— WHAT TO PRODUCE —
Every entry needs to be reproduced exactly.

— Dataset entries —
[Start of section]
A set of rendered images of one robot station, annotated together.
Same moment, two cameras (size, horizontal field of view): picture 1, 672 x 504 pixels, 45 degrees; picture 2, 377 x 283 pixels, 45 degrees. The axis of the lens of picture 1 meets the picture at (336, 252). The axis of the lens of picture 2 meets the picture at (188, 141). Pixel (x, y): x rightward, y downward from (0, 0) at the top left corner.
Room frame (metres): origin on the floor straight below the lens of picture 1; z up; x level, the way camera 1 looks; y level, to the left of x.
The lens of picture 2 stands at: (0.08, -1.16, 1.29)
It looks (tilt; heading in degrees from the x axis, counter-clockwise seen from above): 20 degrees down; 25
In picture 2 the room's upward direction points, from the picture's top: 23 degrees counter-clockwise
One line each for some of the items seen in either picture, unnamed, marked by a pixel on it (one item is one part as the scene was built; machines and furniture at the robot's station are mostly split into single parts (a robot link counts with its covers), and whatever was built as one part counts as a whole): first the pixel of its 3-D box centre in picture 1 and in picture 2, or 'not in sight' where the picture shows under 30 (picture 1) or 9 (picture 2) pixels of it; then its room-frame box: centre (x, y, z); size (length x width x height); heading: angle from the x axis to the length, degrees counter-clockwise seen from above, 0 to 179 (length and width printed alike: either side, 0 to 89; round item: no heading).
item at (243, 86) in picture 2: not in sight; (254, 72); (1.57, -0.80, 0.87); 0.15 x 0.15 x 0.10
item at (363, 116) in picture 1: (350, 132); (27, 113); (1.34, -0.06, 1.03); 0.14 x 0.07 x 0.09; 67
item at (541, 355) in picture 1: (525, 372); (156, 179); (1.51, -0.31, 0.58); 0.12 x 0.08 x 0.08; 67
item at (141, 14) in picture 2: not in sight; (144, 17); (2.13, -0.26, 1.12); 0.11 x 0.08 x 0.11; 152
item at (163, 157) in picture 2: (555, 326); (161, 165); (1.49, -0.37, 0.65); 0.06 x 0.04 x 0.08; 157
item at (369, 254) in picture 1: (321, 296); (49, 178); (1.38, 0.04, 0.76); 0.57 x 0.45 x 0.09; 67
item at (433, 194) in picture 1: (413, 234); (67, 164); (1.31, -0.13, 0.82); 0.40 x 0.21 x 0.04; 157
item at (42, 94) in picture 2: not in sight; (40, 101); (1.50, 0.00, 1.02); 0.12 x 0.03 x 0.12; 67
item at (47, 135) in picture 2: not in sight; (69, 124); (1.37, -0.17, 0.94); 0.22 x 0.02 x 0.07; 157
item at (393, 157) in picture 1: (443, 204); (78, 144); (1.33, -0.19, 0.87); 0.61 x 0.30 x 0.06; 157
[End of section]
— OUTPUT OF THE EXERCISE —
A set of rendered images of one robot station, annotated together.
Same moment, two cameras (size, horizontal field of view): picture 1, 672 x 504 pixels, 45 degrees; picture 2, 377 x 283 pixels, 45 degrees. The axis of the lens of picture 1 meets the picture at (336, 252). The axis of the lens of picture 2 meets the picture at (188, 141). Pixel (x, y): x rightward, y downward from (0, 0) at the top left corner.
Room frame (metres): origin on the floor straight below the lens of picture 1; z up; x level, the way camera 1 looks; y level, to the left of x.
The lens of picture 2 stands at: (0.08, -1.16, 1.29)
It looks (tilt; heading in degrees from the x axis, counter-clockwise seen from above): 20 degrees down; 25
In picture 2 the room's upward direction points, from the picture's top: 23 degrees counter-clockwise
One line each for some of the items seen in either picture, unnamed, marked by a pixel on it (one item is one part as the scene was built; machines and furniture at the robot's station are mostly split into single parts (a robot link counts with its covers), and whatever was built as one part counts as a whole): first the pixel of its 3-D box centre in picture 1 and in picture 2, or 'not in sight' where the picture shows under 30 (picture 1) or 9 (picture 2) pixels of it; then its room-frame box: centre (x, y, z); size (length x width x height); heading: angle from the x axis to the length, degrees counter-clockwise seen from above, 0 to 179 (length and width printed alike: either side, 0 to 89; round item: no heading).
item at (243, 86) in picture 2: not in sight; (254, 72); (1.57, -0.80, 0.87); 0.15 x 0.15 x 0.10
item at (363, 116) in picture 1: (350, 132); (27, 113); (1.34, -0.06, 1.03); 0.14 x 0.07 x 0.09; 67
item at (541, 355) in picture 1: (525, 372); (156, 179); (1.51, -0.31, 0.58); 0.12 x 0.08 x 0.08; 67
item at (141, 14) in picture 2: not in sight; (144, 17); (2.13, -0.26, 1.12); 0.11 x 0.08 x 0.11; 152
item at (163, 157) in picture 2: (555, 326); (161, 165); (1.49, -0.37, 0.65); 0.06 x 0.04 x 0.08; 157
item at (369, 254) in picture 1: (321, 296); (49, 178); (1.38, 0.04, 0.76); 0.57 x 0.45 x 0.09; 67
item at (433, 194) in picture 1: (413, 234); (67, 164); (1.31, -0.13, 0.82); 0.40 x 0.21 x 0.04; 157
item at (42, 94) in picture 2: not in sight; (40, 101); (1.50, 0.00, 1.02); 0.12 x 0.03 x 0.12; 67
item at (47, 135) in picture 2: not in sight; (69, 124); (1.37, -0.17, 0.94); 0.22 x 0.02 x 0.07; 157
item at (393, 157) in picture 1: (443, 204); (78, 144); (1.33, -0.19, 0.87); 0.61 x 0.30 x 0.06; 157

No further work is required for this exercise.